= York Assay Office =

The York Assay Office was an institution set up to assay (test the purity of) precious metals in the city of York, England. Though silver marks associated with York are known from around 1410, York was granted its own right to assay silver in a 1423 Act under Henry VI. Silver was then assayed in York until 1716, when the office closed for the first time, apparently due to an economic decline in the city. The office reopened c. 1776, with production concentrated among a few prolific makers until a final closure around 1857.

==History==

===Background and establishment===
Marks indicating that an item meets the sterling silver standard (92.5% pure silver) have been required on all silver items made in England since 1300. 'Guardians of craft' (assay masters) were employed to mark the item with a leopard's head. Edward I granted a charter to the Worshipful Company of Goldsmiths in 1321, though it is believed they were operating unofficially before this date. Working out of Goldsmith's Hall in London, their assay marks began to be known as 'hallmarks', and the Hall was in effect the first English assay office.
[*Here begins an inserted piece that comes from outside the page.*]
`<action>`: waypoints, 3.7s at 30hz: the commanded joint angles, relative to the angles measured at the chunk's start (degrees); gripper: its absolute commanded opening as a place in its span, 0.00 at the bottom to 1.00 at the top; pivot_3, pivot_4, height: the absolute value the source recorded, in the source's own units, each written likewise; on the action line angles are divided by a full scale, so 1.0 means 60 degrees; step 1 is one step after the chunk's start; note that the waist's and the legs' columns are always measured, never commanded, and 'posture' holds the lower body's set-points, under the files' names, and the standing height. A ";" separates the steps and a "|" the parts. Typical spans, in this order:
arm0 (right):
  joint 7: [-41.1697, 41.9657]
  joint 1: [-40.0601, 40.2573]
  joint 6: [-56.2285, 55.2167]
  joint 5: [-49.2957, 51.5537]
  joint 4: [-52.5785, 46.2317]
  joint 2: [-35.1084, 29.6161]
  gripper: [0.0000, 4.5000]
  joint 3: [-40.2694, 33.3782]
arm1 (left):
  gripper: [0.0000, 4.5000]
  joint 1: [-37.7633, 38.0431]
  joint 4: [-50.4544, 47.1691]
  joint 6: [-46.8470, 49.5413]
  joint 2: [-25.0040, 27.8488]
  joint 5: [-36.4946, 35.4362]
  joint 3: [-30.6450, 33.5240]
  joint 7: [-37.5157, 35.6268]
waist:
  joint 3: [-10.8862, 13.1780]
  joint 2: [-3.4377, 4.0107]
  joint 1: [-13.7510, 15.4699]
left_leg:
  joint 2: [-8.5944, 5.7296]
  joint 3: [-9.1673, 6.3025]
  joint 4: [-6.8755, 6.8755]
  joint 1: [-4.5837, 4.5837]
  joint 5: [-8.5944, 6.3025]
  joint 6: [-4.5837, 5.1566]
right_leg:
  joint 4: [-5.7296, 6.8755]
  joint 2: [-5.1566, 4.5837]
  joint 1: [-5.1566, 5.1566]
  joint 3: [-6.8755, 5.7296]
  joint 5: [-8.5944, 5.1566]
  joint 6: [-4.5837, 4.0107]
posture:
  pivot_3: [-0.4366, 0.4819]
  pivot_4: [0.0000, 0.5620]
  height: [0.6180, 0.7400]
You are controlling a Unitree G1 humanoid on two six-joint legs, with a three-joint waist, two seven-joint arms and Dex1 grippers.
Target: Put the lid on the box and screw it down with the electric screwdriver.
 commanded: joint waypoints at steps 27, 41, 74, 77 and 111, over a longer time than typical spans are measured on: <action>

Silversmiths located far from London suffered practical difficulties in sending their silver items to London for assay, and in many cases this did not happen. Of these early provincial centres of silver production, York was the foremost. The first record of a goldsmith working in York is from a late 12th century Latin document, in which a man named Robert is referred to as aurifaber.

===1423–1716===
York was granted the authority to assay silver in 1423. The first recorded York town-mark was half a fleur-de-lys and half a leopard's head.

All English provincial assay offices, including York, were suspended in 1697 after the introduction of the Britannia standard (95.84% pure silver), which replaced the sterling standard as part of the Great Recoinage of 1696. The closed assay offices, including York, were reopened in a 1701 Act of Parliament. At this stage the York city mark changed to reflect the City Arms. The city mark is however frequently omitted from silver of this period, especially from smaller items of silver such as flatware.

The York Assay Office closed c. 1716 due to an economic decline in the city which lessened demand for silver items. Two goldsmiths, John Langwith and Joseph Buckle, had their works assayed at Newcastle thereafter, though only for five years.

===1776–1858===
By c. 1776 demand had risen and the York Assay Office was reopened. This occurred despite the opening in 1773 of the Sheffield Assay Office, 50 miles to the south.

In the final period of the York Assay Office, the assay masters were often employees of the silversmiths working in York. In 1851 James Barber (one of the most prolific York silversmiths) was Prime Warden and John Bell the other warden. John Burrill was Assay master, and worked as a silversmith for Barber. Burrill was called "a decayed spoon-maker" in a 1856 Report by the Inspector General of Stamps and Taxes, and "a worn-out spoonmaker" and "ignorant of the business" in a 1851 report by the London Goldsmiths Company. This conflict of interest had precedent in York, as a previous Assay Master, Thomas Stead, had also worked for Barber. This arrangement was criticised and drew the ire of the London Goldsmith's Company, who pushed for the closure of York and other provincial assay offices. Though malpractice was uncovered, such as the tools used for assay being found in a dirty corner of a tavern, York silversmiths were not accused of using substandard silver.

The exact date of the closure of the York Assay office is not known. However, after the death of James Barber and the failure of a continuance of his business by his son, only one firm of silversmiths were operating, and no York silver after 1858 is known. The Sheffield Assay office began using the White Rose of York as its town mark in 1975, though it has no connection with the defunct York Assay Office, which never used this mark.